ACTIVITY →
Copy the lines below exactly. Start at the first and finish with the line containing "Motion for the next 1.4".

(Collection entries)
%%

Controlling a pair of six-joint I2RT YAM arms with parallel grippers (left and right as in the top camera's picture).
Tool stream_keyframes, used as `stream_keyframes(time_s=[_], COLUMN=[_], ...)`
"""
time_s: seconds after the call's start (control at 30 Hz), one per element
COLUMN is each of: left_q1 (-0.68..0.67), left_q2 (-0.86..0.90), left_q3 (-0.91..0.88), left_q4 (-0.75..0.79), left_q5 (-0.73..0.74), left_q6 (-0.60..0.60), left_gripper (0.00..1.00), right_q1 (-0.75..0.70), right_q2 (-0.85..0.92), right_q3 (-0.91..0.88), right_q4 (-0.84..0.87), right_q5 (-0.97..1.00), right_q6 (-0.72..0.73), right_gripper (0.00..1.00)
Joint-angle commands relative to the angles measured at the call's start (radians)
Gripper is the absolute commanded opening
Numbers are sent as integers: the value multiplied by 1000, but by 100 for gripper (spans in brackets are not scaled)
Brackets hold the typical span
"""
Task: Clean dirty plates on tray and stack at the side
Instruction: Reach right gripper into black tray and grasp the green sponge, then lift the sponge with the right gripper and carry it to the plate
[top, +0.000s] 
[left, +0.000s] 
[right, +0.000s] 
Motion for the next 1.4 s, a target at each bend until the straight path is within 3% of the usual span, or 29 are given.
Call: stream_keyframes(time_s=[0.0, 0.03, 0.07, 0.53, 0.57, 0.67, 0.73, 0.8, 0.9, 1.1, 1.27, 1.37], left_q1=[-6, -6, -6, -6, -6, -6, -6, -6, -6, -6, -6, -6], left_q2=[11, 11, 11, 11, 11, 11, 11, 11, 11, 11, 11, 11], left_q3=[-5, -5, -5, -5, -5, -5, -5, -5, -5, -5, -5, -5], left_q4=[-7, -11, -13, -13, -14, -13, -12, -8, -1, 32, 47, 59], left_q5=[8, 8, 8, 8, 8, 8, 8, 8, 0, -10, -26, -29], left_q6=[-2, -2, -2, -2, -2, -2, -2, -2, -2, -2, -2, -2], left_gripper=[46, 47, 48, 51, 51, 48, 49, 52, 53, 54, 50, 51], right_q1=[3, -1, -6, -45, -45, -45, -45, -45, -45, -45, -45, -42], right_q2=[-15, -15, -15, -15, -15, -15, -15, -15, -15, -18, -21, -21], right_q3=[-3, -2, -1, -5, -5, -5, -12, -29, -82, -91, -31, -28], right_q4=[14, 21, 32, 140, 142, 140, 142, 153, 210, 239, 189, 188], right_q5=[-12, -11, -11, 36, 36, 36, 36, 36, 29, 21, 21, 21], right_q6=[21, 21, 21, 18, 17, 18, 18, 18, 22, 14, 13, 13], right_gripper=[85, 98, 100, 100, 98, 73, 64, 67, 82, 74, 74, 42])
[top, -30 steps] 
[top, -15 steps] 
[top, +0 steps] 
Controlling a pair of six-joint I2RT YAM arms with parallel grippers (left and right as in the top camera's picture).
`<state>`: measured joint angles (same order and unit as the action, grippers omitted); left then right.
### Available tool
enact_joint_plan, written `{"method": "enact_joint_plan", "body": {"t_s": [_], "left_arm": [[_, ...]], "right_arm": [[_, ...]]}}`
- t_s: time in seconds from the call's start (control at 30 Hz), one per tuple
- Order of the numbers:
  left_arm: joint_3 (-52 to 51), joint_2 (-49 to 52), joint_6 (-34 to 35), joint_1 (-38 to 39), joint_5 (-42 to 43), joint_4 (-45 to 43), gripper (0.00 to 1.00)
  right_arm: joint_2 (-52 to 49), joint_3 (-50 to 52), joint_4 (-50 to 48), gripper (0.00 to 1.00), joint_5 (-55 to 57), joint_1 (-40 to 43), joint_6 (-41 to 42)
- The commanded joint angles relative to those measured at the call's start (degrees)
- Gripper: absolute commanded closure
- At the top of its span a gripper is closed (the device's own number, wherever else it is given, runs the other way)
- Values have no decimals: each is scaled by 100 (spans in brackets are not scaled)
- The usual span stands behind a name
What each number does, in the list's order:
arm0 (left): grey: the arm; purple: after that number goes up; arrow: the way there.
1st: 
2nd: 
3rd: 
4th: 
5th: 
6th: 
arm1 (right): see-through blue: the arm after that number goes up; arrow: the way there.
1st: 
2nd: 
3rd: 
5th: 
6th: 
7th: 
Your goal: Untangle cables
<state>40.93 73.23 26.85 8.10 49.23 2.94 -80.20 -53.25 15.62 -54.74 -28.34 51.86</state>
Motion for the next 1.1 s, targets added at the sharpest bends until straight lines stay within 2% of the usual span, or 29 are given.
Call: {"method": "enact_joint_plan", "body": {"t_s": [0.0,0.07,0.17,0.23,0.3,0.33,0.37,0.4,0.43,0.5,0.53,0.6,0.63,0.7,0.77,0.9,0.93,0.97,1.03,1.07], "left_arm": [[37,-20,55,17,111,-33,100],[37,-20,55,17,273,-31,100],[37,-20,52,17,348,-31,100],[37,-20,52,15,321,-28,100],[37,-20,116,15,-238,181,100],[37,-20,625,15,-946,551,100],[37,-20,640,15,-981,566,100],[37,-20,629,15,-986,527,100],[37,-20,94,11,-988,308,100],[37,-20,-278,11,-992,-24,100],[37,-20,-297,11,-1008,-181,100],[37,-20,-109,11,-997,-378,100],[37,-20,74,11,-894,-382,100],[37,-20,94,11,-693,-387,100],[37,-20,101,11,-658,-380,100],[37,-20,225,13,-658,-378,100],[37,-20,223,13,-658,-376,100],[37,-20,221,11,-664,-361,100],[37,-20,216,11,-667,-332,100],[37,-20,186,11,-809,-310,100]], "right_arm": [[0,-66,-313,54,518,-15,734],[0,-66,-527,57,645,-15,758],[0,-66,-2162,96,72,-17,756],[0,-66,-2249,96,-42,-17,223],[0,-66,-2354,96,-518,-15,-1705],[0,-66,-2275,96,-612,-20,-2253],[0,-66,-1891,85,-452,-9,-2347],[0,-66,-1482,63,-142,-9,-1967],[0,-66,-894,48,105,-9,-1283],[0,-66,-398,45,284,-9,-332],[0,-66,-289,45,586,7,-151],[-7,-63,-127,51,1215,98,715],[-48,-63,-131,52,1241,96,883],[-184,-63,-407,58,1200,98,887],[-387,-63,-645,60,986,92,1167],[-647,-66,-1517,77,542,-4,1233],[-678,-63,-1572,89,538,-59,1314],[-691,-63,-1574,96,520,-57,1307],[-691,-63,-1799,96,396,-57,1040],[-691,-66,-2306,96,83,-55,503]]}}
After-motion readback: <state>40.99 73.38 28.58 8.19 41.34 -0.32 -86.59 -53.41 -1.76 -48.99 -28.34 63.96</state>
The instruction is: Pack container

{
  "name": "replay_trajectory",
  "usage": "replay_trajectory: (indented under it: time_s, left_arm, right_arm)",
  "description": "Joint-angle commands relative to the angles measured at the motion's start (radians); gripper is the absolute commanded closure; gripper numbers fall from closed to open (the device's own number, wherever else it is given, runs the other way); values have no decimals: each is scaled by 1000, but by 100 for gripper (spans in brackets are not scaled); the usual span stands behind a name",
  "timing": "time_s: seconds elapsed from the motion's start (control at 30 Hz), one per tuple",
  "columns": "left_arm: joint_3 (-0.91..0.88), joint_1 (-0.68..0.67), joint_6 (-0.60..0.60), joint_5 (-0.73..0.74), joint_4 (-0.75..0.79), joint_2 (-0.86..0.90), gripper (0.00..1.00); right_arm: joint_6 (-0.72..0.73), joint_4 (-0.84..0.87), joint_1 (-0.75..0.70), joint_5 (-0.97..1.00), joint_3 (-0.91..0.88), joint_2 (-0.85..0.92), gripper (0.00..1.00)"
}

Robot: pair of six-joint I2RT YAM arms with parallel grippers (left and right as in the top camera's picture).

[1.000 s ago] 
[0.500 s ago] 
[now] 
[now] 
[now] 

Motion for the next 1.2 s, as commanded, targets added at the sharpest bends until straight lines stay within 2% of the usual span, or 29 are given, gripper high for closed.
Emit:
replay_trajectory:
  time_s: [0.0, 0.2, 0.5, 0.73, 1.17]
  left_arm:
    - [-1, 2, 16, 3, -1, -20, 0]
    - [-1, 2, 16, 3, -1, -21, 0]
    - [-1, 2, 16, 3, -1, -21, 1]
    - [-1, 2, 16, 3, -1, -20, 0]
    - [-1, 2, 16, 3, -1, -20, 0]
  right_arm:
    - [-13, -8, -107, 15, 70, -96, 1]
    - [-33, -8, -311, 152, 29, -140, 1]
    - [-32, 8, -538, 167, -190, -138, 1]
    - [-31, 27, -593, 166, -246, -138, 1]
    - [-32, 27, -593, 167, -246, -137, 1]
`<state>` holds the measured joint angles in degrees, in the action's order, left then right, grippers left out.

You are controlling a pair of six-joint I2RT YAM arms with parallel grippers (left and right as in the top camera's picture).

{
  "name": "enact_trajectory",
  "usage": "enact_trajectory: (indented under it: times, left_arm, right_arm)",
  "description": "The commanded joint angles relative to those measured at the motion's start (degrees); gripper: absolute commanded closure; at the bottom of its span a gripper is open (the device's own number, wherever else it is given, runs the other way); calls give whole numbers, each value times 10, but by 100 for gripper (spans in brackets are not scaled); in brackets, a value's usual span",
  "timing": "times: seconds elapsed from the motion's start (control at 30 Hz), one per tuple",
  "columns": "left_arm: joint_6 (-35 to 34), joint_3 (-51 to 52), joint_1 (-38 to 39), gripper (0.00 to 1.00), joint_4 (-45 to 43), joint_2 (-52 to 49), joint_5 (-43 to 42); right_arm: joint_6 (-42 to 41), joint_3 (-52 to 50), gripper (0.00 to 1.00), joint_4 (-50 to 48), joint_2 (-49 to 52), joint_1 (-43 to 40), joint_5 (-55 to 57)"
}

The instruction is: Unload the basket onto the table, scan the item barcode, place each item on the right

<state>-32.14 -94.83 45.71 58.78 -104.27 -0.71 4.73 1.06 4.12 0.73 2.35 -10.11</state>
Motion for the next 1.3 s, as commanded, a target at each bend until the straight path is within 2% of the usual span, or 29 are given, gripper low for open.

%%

WRITTEN SOLUTION →
Controlling a pair of six-joint I2RT YAM arms with parallel grippers (left and right as in the top camera's picture).
Tool stream_keyframes, used as `stream_keyframes(time_s=[_], COLUMN=[_], ...)`
"""
time_s: seconds after the call's start (control at 30 Hz), one per element
COLUMN is each of: left_q1 (-0.68..0.67), left_q2 (-0.86..0.90), left_q3 (-0.91..0.88), left_q4 (-0.75..0.79), left_q5 (-0.73..0.74), left_q6 (-0.60..0.60), left_gripper (0.00..1.00), right_q1 (-0.75..0.70), right_q2 (-0.85..0.92), right_q3 (-0.91..0.88), right_q4 (-0.84..0.87), right_q5 (-0.97..1.00), right_q6 (-0.72..0.73), right_gripper (0.00..1.00)
Joint-angle commands relative to the angles measured at the call's start (radians)
Gripper is the absolute commanded opening
Numbers are sent as integers: the value multiplied by 1000, but by 100 for gripper (spans in brackets are not scaled)
Brackets hold the typical span
"""
Task: Clean dirty plates on tray and stack at the side
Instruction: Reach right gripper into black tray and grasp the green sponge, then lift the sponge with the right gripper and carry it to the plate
[top, +0.000s] 
[left, +0.000s] 
[right, +0.000s] 
Motion for the next 1.4 s, a target at each bend until the straight path is within 3% of the usual span, or 29 are given.

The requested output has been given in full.